3. The Proprietary Data Fortresses 

This is the most obvious one, but we have to talk about it. AI models are trained on the public internet. If your SaaS generates data that isn’t on the public internet, you have a gold mine. 

Consider GitHub Copilot, not as a proven killer of coding tutorials, but as the clearest illustration of how this works. Microsoft owns GitHub. GitHub has all the code. So when Microsoft built an AI coding tool, they already had the training data sitting in their own backyard. That’s the pattern. The data came first. The AI product followed. That’s what a real data moat looks like. 

Now look at Figma. The whiteboard version, FigJam, is honestly fine but not special. Microsoft and Miro can copy sticky notes. But Figma’s core product is a different story. Million designers have spent years building component libraries, leaving comments, iterating on files, and working in teams inside Figma. That history is the product. A generic AI can copy the canvas. It can’t copy years of how real product teams actually work. 

Two examples worth watching. Ramp is sitting on a mountain of real-time business spend data, they aren’t just a corporate card, they’re a financial intelligence engine. GitLab owns the entire DevSecOps lifecycle. The data on how code moves from commit to deploy is immensely valuable and nearly impossible to replicate. 

 

The “Falling Domino” vs. The “Pivot Point” 

So, who is actually in trouble? The “Feature-ettes.” The apps that exist purely to solve one tiny annoyance that the big boys just haven’t gotten around to fixing yet. 

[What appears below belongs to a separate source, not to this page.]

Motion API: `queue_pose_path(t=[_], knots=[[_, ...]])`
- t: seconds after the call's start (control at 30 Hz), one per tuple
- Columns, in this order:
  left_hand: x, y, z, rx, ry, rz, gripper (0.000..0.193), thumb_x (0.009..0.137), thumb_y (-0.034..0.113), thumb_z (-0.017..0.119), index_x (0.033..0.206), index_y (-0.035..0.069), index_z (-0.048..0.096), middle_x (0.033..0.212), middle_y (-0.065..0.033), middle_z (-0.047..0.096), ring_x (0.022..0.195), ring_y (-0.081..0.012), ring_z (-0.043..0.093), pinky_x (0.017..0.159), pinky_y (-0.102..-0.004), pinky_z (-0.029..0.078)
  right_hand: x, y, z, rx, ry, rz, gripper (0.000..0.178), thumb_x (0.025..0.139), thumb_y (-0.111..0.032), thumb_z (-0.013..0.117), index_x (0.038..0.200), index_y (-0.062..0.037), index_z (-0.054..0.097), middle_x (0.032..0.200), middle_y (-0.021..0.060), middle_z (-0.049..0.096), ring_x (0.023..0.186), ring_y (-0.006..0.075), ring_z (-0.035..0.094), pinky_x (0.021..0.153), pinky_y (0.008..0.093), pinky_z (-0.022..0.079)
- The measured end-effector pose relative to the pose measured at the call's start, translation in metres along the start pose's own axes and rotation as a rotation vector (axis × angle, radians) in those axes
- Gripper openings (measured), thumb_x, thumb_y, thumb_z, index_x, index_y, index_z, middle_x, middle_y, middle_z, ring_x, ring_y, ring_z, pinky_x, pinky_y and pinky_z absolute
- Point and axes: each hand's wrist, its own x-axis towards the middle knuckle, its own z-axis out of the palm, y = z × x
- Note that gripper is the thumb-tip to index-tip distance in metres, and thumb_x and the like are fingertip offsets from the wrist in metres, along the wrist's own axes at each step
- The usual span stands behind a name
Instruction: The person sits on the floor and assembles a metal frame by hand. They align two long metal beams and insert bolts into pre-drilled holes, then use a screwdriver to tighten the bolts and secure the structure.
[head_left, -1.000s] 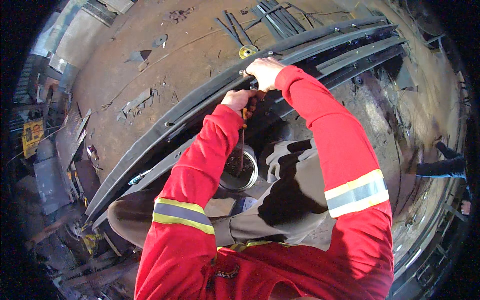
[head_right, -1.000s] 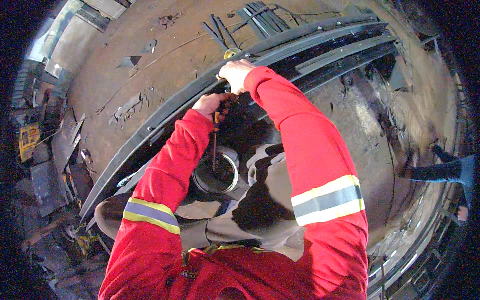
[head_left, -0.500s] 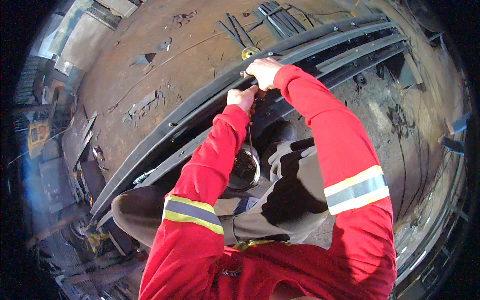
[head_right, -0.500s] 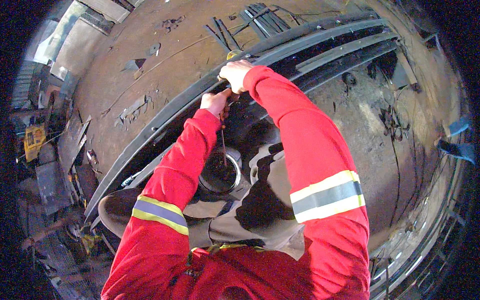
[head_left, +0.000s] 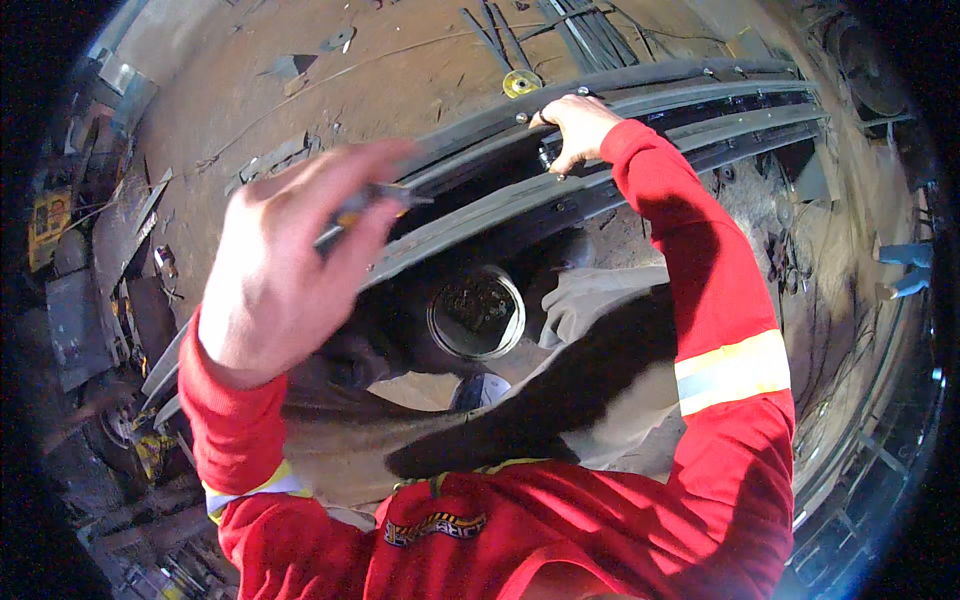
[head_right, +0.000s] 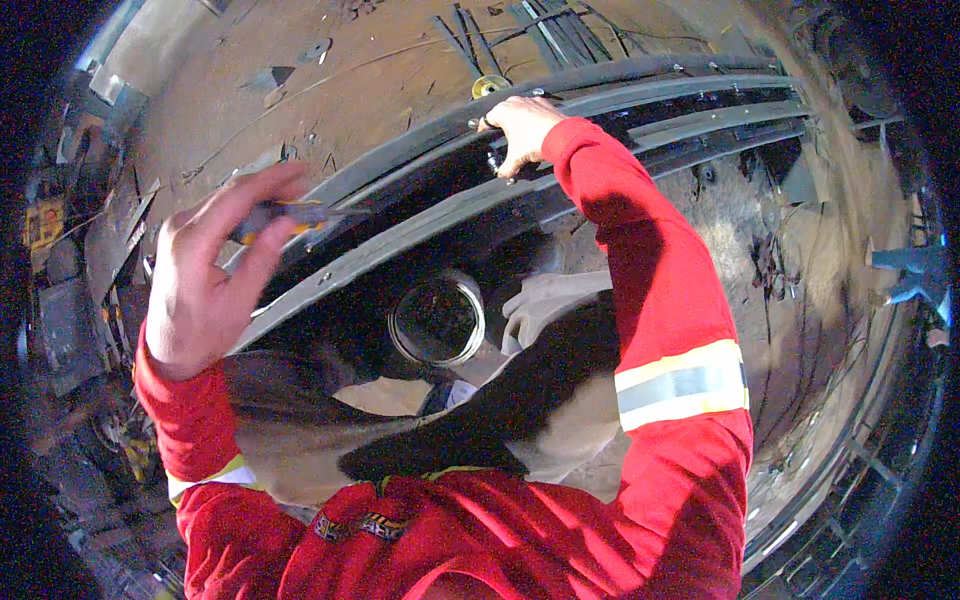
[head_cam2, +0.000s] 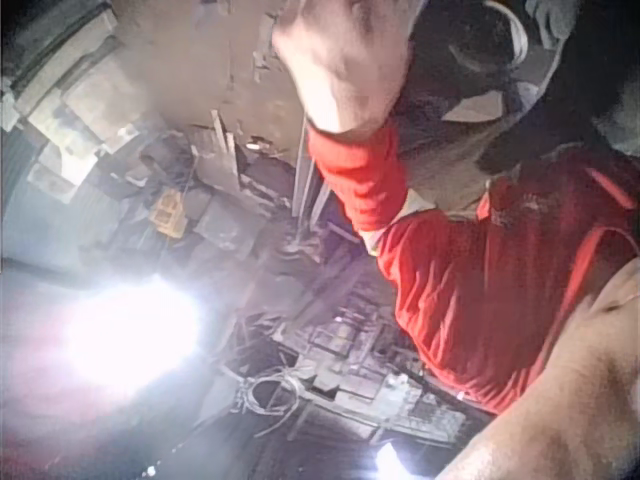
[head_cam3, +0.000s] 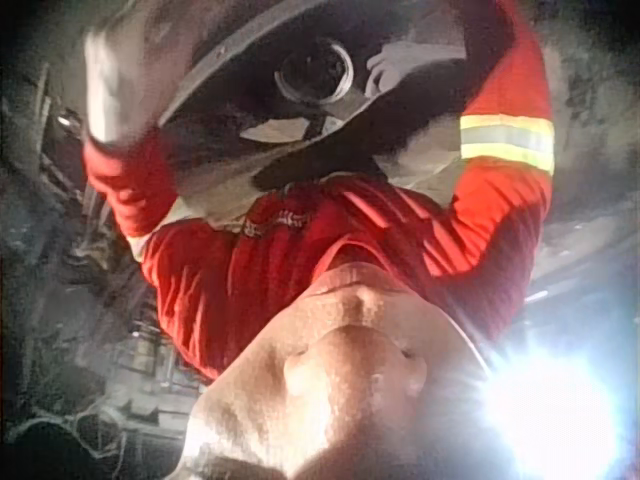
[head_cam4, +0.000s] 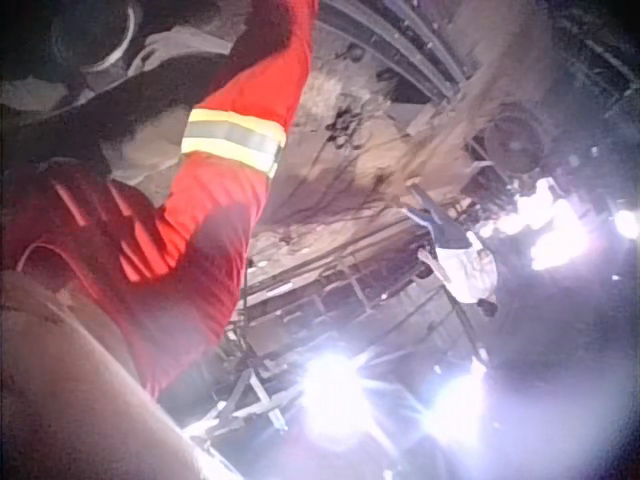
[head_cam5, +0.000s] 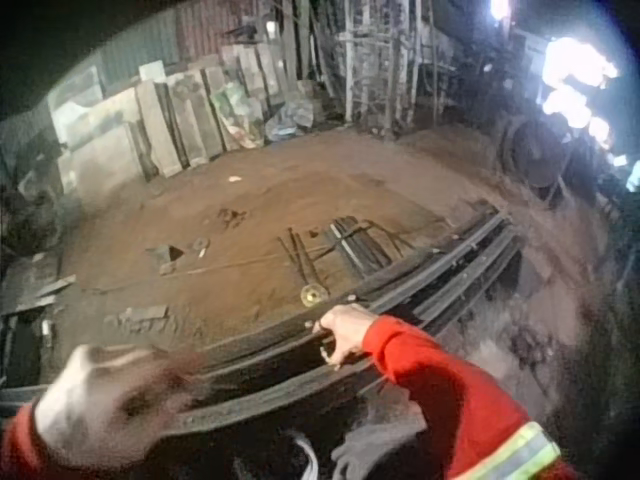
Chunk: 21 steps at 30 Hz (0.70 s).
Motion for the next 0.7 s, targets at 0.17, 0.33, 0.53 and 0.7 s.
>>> queue_pose_path(t=[0.17,0.33,0.53,0.7], knots=[[-0.088,-0.125,0.009,0.222,-0.195,-0.475,0.019,0.089,0.015,0.059,0.097,-0.002,0.062,0.069,-0.0193,0.062,0.066,-0.0285,0.064,0.061,-0.0389,0.050,0.003,-0.009,-0.006,0.003,0.026,-0.027,0.070,0.045,-0.029,0.084,0.111,-0.0103,0.067,0.101,0.0144,0.069,0.098,0.0312,0.065,0.086,0.0430,0.050],[-0.118,-0.129,0.052,-1.144,0.196,-0.851,0.022,0.085,0.006,0.058,0.103,0.000,0.049,0.079,-0.0112,0.060,0.066,-0.0198,0.059,0.060,-0.0319,0.049,0.001,-0.013,-0.011,0.010,-0.050,0.049,0.072,0.046,-0.029,0.085,0.113,-0.0107,0.066,0.103,0.0146,0.069,0.099,0.0311,0.064,0.086,0.0427,0.050],[-0.088,-0.130,0.138,-0.412,-0.115,-0.392,0.021,0.088,0.009,0.046,0.106,-0.001,0.053,0.090,-0.0168,0.063,0.078,-0.0279,0.063,0.072,-0.0369,0.051,-0.001,-0.017,-0.010,0.015,0.021,0.029,0.065,0.046,-0.023,0.080,0.109,-0.0083,0.068,0.099,0.0144,0.069,0.094,0.0303,0.065,0.085,0.0401,0.050],[-0.027,-0.089,0.175,0.223,-0.040,-0.390,0.031,0.091,0.033,0.056,0.094,0.002,0.054,0.078,-0.0243,0.063,0.071,-0.0413,0.064,0.063,-0.0488,0.052,0.002,-0.012,-0.006,0.005,-0.004,0.021,0.070,0.046,-0.028,0.083,0.112,-0.0112,0.067,0.098,0.0148,0.070,0.094,0.0314,0.066,0.085,0.0424,0.051]])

But the ones who survive? They are the ones who realize that AI is just a new layer of infrastructure. It’s like when the internet happened. It didn’t kill software; it just changed what software looked like. 

The companies that are safe aren’t the ones trying to compete with Claude and ChatGPT on a feature-by-feature basis. They are the ones sitting in the middle of a messy, specific, complex human process, whether that is pouring concrete or closing a business loan and using AI to make that process bearable. 

The dominos that fall are the ones in a straight line. The ones that survive are the ones building a circle around their customers.